■ **TRY IT**
Please retype the records below exactly, omitting any images.

[Extracted records]
□ □ □ □ □

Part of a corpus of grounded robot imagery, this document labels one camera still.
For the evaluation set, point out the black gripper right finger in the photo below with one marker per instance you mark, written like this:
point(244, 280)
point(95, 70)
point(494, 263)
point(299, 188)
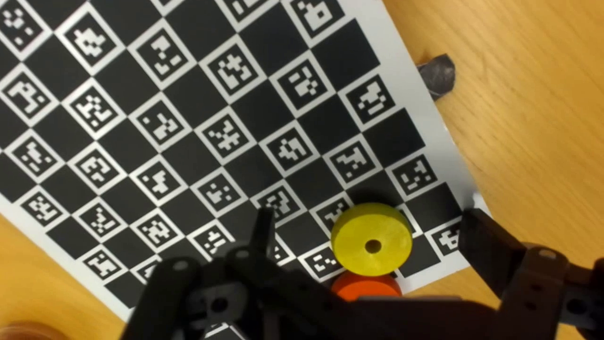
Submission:
point(492, 246)

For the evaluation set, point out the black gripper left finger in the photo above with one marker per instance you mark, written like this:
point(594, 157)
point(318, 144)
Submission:
point(265, 229)

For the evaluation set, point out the black white marker board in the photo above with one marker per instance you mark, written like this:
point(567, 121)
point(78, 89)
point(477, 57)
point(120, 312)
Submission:
point(190, 125)

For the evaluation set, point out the grey board support foot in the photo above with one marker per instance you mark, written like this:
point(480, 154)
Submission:
point(439, 74)

□ □ □ □ □

■ **SOLUTION**
Part of a corpus of grounded robot imagery, this document labels one camera still.
For the evaluation set, point out the black gripper right finger in the photo below with one marker per instance you mark, written like this:
point(244, 280)
point(95, 70)
point(494, 263)
point(299, 188)
Submission:
point(492, 246)

For the evaluation set, point out the black gripper left finger in the photo above with one marker per instance you mark, written like this:
point(594, 157)
point(318, 144)
Submission:
point(265, 229)

For the evaluation set, point out the black white marker board in the photo above with one marker per instance you mark, written like this:
point(567, 121)
point(78, 89)
point(477, 57)
point(120, 312)
Submission:
point(190, 125)

For the evaluation set, point out the grey board support foot in the photo above with one marker per instance you mark, written like this:
point(480, 154)
Submission:
point(439, 74)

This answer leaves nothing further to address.